Data shown below:

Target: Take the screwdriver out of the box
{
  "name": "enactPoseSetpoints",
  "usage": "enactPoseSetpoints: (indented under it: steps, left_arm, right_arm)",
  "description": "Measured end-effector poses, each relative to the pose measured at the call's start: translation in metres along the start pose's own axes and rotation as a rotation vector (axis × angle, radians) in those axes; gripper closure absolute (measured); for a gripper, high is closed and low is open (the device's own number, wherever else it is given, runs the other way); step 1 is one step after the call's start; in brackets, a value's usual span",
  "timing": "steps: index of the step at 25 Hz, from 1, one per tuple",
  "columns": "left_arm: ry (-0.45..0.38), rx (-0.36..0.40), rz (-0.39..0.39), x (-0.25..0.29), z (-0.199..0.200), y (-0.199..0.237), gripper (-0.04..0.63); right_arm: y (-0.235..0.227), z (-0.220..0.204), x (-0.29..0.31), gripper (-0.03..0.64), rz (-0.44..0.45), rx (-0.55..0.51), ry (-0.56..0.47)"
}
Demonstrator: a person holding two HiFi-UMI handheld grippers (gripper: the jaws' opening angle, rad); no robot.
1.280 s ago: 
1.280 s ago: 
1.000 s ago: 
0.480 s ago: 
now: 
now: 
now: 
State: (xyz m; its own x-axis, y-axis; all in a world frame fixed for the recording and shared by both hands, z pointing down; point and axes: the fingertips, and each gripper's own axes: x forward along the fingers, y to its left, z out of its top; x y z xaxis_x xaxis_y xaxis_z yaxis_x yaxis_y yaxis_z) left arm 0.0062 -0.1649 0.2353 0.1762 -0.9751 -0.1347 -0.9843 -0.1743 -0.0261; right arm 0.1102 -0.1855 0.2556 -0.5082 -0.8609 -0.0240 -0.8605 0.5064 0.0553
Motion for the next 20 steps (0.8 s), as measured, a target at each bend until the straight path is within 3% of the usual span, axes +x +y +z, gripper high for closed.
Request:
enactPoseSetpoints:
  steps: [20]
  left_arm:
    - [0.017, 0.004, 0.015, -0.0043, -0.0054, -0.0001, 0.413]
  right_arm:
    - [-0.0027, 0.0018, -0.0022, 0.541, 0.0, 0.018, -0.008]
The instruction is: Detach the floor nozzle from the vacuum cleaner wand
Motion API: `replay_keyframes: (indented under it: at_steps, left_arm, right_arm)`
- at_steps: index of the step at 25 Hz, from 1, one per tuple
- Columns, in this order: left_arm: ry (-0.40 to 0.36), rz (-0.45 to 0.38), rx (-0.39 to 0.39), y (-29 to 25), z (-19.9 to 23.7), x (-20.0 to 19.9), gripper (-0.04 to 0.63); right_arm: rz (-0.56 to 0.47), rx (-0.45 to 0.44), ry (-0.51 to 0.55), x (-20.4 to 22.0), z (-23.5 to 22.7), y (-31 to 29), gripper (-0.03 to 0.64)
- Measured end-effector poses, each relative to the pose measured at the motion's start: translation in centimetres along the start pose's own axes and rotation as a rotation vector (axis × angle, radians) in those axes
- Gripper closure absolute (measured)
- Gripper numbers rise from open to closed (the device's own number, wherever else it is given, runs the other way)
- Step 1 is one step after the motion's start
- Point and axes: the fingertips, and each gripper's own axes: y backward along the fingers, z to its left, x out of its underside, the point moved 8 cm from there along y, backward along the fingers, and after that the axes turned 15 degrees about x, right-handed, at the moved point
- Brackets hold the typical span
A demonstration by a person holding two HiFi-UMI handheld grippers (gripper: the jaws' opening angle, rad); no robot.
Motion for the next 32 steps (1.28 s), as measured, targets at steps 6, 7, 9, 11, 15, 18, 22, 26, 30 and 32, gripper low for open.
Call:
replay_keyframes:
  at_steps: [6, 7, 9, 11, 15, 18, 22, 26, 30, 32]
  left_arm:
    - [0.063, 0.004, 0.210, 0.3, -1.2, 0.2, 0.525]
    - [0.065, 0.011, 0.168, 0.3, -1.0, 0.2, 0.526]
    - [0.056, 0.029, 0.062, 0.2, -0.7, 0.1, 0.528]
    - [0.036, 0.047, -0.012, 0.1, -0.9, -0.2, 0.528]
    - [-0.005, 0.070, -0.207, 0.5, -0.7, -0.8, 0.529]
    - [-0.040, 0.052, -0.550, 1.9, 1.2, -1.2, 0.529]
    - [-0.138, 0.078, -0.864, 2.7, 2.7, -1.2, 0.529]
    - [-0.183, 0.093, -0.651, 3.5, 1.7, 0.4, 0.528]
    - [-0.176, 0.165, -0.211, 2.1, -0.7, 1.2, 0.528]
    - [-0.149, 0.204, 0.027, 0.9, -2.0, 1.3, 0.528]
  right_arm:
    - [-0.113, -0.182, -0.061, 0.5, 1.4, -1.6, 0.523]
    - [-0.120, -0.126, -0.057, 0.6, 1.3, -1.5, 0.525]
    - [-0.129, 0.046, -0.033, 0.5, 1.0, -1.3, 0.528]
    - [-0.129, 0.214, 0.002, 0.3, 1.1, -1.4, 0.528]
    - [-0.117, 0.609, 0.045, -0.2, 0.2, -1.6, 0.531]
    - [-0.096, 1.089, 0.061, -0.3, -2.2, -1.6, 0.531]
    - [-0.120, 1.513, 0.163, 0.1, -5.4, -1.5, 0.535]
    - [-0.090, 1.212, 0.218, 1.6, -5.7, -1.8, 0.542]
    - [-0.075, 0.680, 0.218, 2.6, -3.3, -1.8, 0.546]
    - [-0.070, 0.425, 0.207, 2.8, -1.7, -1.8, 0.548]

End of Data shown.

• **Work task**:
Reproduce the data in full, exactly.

• **Your solution**:
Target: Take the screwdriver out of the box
{
  "name": "enactPoseSetpoints",
  "usage": "enactPoseSetpoints: (indented under it: steps, left_arm, right_arm)",
  "description": "Measured end-effector poses, each relative to the pose measured at the call's start: translation in metres along the start pose's own axes and rotation as a rotation vector (axis × angle, radians) in those axes; gripper closure absolute (measured); for a gripper, high is closed and low is open (the device's own number, wherever else it is given, runs the other way); step 1 is one step after the call's start; in brackets, a value's usual span",
  "timing": "steps: index of the step at 25 Hz, from 1, one per tuple",
  "columns": "left_arm: ry (-0.45..0.38), rx (-0.36..0.40), rz (-0.39..0.39), x (-0.25..0.29), z (-0.199..0.200), y (-0.199..0.237), gripper (-0.04..0.63); right_arm: y (-0.235..0.227), z (-0.220..0.204), x (-0.29..0.31), gripper (-0.03..0.64), rz (-0.44..0.45), rx (-0.55..0.51), ry (-0.56..0.47)"
}
Demonstrator: a person holding two HiFi-UMI handheld grippers (gripper: the jaws' opening angle, rad); no robot.
1.280 s ago: 
1.280 s ago: 
1.000 s ago: 
0.480 s ago: 
now: 
now: 
now: 
State: (xyz m; its own x-axis, y-axis; all in a world frame fixed for the recording and shared by both hands, z pointing down; point and axes: the fingertips, and each gripper's own axes: x forward along the fingers, y to its left, z out of its top; x y z xaxis_x xaxis_y xaxis_z yaxis_x yaxis_y yaxis_z) left arm 0.0062 -0.1649 0.2353 0.1762 -0.9751 -0.1347 -0.9843 -0.1743 -0.0261; right arm 0.1102 -0.1855 0.2556 -0.5082 -0.8609 -0.0240 -0.8605 0.5064 0.0553
Motion for the next 20 steps (0.8 s), as measured, a target at each bend until the straight path is within 3% of the usual span, axes +x +y +z, gripper high for closed.
Request:
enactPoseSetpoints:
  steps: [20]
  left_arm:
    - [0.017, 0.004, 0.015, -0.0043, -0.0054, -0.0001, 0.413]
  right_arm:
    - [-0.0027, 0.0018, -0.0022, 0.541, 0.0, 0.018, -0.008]
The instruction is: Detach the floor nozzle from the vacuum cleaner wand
Motion API: `replay_keyframes: (indented under it: at_steps, left_arm, right_arm)`
- at_steps: index of the step at 25 Hz, from 1, one per tuple
- Columns, in this order: left_arm: ry (-0.40 to 0.36), rz (-0.45 to 0.38), rx (-0.39 to 0.39), y (-29 to 25), z (-19.9 to 23.7), x (-20.0 to 19.9), gripper (-0.04 to 0.63); right_arm: rz (-0.56 to 0.47), rx (-0.45 to 0.44), ry (-0.51 to 0.55), x (-20.4 to 22.0), z (-23.5 to 22.7), y (-31 to 29), gripper (-0.03 to 0.64)
- Measured end-effector poses, each relative to the pose measured at the motion's start: translation in centimetres along the start pose's own axes and rotation as a rotation vector (axis × angle, radians) in those axes
- Gripper closure absolute (measured)
- Gripper numbers rise from open to closed (the device's own number, wherever else it is given, runs the other way)
- Step 1 is one step after the motion's start
- Point and axes: the fingertips, and each gripper's own axes: y backward along the fingers, z to its left, x out of its underside, the point moved 8 cm from there along y, backward along the fingers, and after that the axes turned 15 degrees about x, right-handed, at the moved point
- Brackets hold the typical span
A demonstration by a person holding two HiFi-UMI handheld grippers (gripper: the jaws' opening angle, rad); no robot.
Motion for the next 32 steps (1.28 s), as measured, targets at steps 6, 7, 9, 11, 15, 18, 22, 26, 30 and 32, gripper low for open.
Call:
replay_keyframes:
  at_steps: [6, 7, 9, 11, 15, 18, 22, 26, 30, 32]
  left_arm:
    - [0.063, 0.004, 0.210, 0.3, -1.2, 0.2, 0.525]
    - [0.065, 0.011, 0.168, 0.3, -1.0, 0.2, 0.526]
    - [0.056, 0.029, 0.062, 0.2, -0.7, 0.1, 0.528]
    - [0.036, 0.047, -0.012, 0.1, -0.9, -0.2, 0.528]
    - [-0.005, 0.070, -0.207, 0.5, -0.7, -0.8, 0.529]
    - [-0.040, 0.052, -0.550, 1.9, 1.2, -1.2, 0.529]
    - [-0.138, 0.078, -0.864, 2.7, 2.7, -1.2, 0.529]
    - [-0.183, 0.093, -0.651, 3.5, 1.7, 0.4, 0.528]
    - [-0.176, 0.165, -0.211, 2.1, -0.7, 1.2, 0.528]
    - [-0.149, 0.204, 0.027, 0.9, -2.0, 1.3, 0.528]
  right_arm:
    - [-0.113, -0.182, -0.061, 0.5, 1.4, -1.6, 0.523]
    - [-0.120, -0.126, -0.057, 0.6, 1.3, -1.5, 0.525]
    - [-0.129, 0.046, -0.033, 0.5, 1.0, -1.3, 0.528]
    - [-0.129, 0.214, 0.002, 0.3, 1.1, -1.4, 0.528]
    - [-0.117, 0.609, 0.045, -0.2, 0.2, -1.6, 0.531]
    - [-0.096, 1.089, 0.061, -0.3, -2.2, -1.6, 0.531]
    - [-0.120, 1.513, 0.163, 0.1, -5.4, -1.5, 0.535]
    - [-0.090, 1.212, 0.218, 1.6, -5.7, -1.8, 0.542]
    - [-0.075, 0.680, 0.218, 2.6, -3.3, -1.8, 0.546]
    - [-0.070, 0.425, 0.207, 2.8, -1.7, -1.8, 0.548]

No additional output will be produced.